I discovered this morning my MX software installation had crashed, although I don't know when. It appears the last entry in MXDiags file is yesterday afternoon, but the stack report does not mention any time, and might have been generated then or earlier this morning for all I know.

I attach, in the zip, the stack trace it showed on the console, the then current MX diags file (with debug on) that just stopped being written to without recording any reason, and a new file created when that release started running. None of them tell me why unattended MX decided to crash. The only thoughts I have are:
1) that releases happen so often that perhaps only me expects MX to keep running unattended for longer than two weeks?
2) or maybe too much functionality has been rushed into MX (I see Mark is saying he wants to take a break from adding functionality)
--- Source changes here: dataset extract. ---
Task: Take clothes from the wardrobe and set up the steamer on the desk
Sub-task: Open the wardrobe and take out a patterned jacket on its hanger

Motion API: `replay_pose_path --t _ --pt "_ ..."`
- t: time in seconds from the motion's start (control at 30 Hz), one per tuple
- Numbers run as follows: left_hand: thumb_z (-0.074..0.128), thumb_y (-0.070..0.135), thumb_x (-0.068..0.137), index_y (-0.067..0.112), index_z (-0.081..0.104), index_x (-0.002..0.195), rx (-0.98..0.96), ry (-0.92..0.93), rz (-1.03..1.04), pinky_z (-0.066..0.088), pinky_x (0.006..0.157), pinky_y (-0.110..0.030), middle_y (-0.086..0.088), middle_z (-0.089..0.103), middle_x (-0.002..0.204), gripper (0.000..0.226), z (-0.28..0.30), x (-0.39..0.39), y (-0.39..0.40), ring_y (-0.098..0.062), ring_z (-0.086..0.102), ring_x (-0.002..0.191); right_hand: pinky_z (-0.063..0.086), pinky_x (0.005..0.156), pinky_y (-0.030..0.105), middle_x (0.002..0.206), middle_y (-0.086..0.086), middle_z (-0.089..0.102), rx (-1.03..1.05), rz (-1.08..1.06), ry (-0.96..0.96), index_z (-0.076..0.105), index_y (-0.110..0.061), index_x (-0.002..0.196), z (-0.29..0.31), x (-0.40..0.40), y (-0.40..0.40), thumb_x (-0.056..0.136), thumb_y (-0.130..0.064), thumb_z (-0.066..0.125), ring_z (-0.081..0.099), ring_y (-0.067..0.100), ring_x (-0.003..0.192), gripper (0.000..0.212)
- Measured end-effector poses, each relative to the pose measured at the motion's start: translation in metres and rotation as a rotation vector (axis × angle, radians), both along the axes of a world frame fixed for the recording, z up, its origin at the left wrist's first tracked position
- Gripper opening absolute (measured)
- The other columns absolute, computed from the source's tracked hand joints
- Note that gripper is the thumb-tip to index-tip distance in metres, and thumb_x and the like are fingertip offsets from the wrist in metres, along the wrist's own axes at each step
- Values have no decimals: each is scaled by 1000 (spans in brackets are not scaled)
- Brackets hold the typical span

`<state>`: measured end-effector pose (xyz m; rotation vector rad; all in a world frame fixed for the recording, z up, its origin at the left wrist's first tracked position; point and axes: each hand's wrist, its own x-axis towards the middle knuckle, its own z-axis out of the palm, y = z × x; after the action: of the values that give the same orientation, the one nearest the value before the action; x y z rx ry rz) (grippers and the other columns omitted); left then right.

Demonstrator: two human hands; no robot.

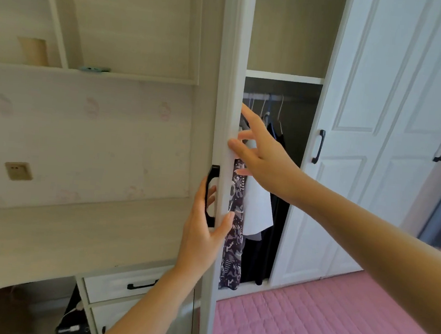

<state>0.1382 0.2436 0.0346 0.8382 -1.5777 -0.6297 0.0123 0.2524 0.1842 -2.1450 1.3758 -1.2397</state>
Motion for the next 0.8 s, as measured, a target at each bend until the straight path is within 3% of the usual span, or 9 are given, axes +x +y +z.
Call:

Anyway, I have regressed back to 3094 that did work reliably, and I rewound to rollover yesterday in case any data files were corrupted by whatever happened whenever it happened.

Re: Crash in 3101

Posted: Sat 06 Feb 2021 11:32 am
by freddie
Looks like a crash in Mono to me, rather than MX. What version of Mono are you running?

Maybe even a hardware problem?

Code: Select all

Bus error
pi@tiny-computer:/media/pi/portable/CumulusMX $ Crash Reporter has timed out, sending SIGSEGV

Re: Crash in 3101

Posted: Sat 06 Feb 2021 11:41 am
by mcrossley
It's not an obvious crash in Cumulus, it could have been in Mono. It may be worth a check in the system logs.

Re: Crash in 3101

Posted: Sat 06 Feb 2021 11:58 am
by HansR
If it is a mono crash you will find a file containing that info in the cumulus directory.
I don't remember the naming but it is unmistakenly a mono crash dump info file.

Re: Crash in 3101

Posted: Sat 06 Feb 2021 9:22 pm
by sfws
I was out in today's mist still weeding the garden, so I did not read your replies until this evening.
In brief, following advice I upgraded Mono, I also upgraded to b. 3107, and the new combination is so far running problem free.
mcrossley wrote: Sat 06 Feb 2021 11:41 am It's not an obvious crash in Cumulus, it could have been in Mono. It may be worth a check in the system logs.
freddie wrote: Sat 06 Feb 2021 11:32 am Looks like a crash in Mono to me, rather than MX. What version of Mono are you running?
HansR wrote: Sat 06 Feb 2021 11:58 am If it is a mono crash you will find a file containing that info in the cumulus directory.
I don't remember the naming but it is unmistakably a mono crash dump info file.
@HansR: I looked in CumulusMX directory, but did not see any file not derived from the release. Maybe I should search elsewhere for a mono crash dump file ?

@Freddie: I just stopped 3094 MX, then tried an upgrade to latest mono, it did update many components, so my RPi had been running an older version. In the 12 hours since I reverted to the old 3094 MX release this morning, it and the old mono worked happily together, just as had happened in September-January. But now I have got mono to be definitely up to date, I will install up-to-date MX too before I restart.
The older MX release has never suggested any hardware issues, and manually accessing my hardware does not report any problems. I am too tired now for any further investigation.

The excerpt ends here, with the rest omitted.